Source data.
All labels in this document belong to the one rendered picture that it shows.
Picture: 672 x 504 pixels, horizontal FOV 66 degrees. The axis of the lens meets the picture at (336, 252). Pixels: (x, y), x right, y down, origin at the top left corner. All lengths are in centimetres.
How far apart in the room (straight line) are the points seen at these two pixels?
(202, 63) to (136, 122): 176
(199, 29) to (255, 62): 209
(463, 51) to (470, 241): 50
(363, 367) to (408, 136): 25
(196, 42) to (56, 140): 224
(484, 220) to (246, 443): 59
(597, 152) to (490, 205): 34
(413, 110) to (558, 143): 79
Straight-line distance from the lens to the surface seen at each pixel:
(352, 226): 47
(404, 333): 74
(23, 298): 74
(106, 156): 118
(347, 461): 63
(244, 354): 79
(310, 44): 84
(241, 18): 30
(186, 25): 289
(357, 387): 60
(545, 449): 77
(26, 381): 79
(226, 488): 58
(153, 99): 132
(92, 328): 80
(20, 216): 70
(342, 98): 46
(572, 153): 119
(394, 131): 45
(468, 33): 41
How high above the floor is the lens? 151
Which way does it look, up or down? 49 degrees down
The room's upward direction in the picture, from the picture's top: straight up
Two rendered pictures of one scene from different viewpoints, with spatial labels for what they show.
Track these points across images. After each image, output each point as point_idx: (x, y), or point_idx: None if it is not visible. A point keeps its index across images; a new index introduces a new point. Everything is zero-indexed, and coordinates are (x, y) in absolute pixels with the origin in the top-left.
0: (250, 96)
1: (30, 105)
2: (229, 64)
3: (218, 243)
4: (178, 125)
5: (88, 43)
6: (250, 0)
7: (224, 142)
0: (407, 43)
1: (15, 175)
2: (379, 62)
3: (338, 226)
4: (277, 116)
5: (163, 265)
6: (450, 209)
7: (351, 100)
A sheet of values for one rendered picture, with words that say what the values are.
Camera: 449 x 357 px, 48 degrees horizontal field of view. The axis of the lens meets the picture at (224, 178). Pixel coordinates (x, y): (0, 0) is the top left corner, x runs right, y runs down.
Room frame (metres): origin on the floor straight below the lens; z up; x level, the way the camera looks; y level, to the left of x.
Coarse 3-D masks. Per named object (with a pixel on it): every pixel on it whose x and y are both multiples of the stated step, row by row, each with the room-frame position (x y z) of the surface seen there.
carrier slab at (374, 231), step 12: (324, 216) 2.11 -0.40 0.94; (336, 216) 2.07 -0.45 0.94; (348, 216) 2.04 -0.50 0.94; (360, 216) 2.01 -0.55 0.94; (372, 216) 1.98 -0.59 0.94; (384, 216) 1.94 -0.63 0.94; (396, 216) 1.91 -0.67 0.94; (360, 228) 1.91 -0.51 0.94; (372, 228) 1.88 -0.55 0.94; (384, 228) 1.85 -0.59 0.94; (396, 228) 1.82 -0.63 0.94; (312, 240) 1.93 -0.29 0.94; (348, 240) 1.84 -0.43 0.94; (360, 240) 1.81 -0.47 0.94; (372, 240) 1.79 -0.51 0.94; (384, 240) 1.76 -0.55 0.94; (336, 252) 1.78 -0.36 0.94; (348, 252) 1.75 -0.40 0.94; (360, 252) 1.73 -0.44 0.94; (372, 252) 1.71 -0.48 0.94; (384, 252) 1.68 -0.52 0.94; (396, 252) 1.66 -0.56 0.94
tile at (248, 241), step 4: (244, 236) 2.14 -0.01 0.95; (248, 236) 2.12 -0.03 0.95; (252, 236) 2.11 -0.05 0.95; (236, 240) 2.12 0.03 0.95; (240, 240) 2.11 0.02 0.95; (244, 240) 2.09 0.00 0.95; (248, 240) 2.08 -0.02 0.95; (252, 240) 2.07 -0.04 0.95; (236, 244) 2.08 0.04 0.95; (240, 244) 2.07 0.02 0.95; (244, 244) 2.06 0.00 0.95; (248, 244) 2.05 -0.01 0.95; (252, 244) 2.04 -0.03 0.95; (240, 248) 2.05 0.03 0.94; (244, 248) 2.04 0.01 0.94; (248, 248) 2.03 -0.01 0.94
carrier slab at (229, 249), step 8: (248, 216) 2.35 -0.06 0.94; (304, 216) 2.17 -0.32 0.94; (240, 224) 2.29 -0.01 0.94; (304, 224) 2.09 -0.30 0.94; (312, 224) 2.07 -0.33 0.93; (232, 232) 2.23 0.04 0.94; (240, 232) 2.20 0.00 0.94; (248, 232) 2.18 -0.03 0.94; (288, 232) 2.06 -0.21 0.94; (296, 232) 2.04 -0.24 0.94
--
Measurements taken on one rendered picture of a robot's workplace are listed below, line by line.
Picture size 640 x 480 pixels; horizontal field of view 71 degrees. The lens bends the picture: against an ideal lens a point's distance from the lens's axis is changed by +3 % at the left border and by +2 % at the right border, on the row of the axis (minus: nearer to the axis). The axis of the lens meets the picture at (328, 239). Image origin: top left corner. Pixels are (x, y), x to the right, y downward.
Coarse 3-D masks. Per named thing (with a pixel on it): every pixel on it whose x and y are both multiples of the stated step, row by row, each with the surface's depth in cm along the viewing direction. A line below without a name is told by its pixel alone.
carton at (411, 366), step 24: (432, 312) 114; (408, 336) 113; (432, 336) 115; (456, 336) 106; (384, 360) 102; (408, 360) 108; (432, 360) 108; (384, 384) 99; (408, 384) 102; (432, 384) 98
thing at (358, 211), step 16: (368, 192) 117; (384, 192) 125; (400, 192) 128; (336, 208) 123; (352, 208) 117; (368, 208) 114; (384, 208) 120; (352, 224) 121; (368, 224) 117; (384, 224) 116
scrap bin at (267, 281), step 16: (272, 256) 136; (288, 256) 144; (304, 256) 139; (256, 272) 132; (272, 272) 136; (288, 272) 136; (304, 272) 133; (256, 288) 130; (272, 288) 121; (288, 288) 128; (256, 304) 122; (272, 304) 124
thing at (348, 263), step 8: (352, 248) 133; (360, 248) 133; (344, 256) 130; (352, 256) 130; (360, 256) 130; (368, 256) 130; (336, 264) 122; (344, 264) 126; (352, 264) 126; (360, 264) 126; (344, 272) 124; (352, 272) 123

Exercise directions. Set down, exactly as they appear above, all lines from the one that has "6: (250, 0)" down to the one that has "tile at (248, 241), step", including those two and no others.

Written answer.
6: (250, 0)
7: (224, 142)
0: (407, 43)
1: (15, 175)
2: (379, 62)
3: (338, 226)
4: (277, 116)
5: (163, 265)
6: (450, 209)
7: (351, 100)
A sheet of values for one rendered picture, with words that say what the values are.
Camera: 449 x 357 px, 48 degrees horizontal field of view. The axis of the lens meets the picture at (224, 178). Pixel coordinates (x, y): (0, 0) is the top left corner, x runs right, y runs down.
Room frame (metres): origin on the floor straight below the lens; z up; x level, the way the camera looks; y level, to the left of x.
Coarse 3-D masks. Per named object (with a pixel on it): every pixel on it whose x and y are both multiples of the stated step, row by row, each with the room-frame position (x y z) of the surface seen there.
carrier slab at (374, 231), step 12: (324, 216) 2.11 -0.40 0.94; (336, 216) 2.07 -0.45 0.94; (348, 216) 2.04 -0.50 0.94; (360, 216) 2.01 -0.55 0.94; (372, 216) 1.98 -0.59 0.94; (384, 216) 1.94 -0.63 0.94; (396, 216) 1.91 -0.67 0.94; (360, 228) 1.91 -0.51 0.94; (372, 228) 1.88 -0.55 0.94; (384, 228) 1.85 -0.59 0.94; (396, 228) 1.82 -0.63 0.94; (312, 240) 1.93 -0.29 0.94; (348, 240) 1.84 -0.43 0.94; (360, 240) 1.81 -0.47 0.94; (372, 240) 1.79 -0.51 0.94; (384, 240) 1.76 -0.55 0.94; (336, 252) 1.78 -0.36 0.94; (348, 252) 1.75 -0.40 0.94; (360, 252) 1.73 -0.44 0.94; (372, 252) 1.71 -0.48 0.94; (384, 252) 1.68 -0.52 0.94; (396, 252) 1.66 -0.56 0.94
tile at (248, 241), step 4: (244, 236) 2.14 -0.01 0.95; (248, 236) 2.12 -0.03 0.95; (252, 236) 2.11 -0.05 0.95; (236, 240) 2.12 0.03 0.95; (240, 240) 2.11 0.02 0.95; (244, 240) 2.09 0.00 0.95; (248, 240) 2.08 -0.02 0.95; (252, 240) 2.07 -0.04 0.95; (236, 244) 2.08 0.04 0.95; (240, 244) 2.07 0.02 0.95; (244, 244) 2.06 0.00 0.95; (248, 244) 2.05 -0.01 0.95; (252, 244) 2.04 -0.03 0.95; (240, 248) 2.05 0.03 0.94; (244, 248) 2.04 0.01 0.94; (248, 248) 2.03 -0.01 0.94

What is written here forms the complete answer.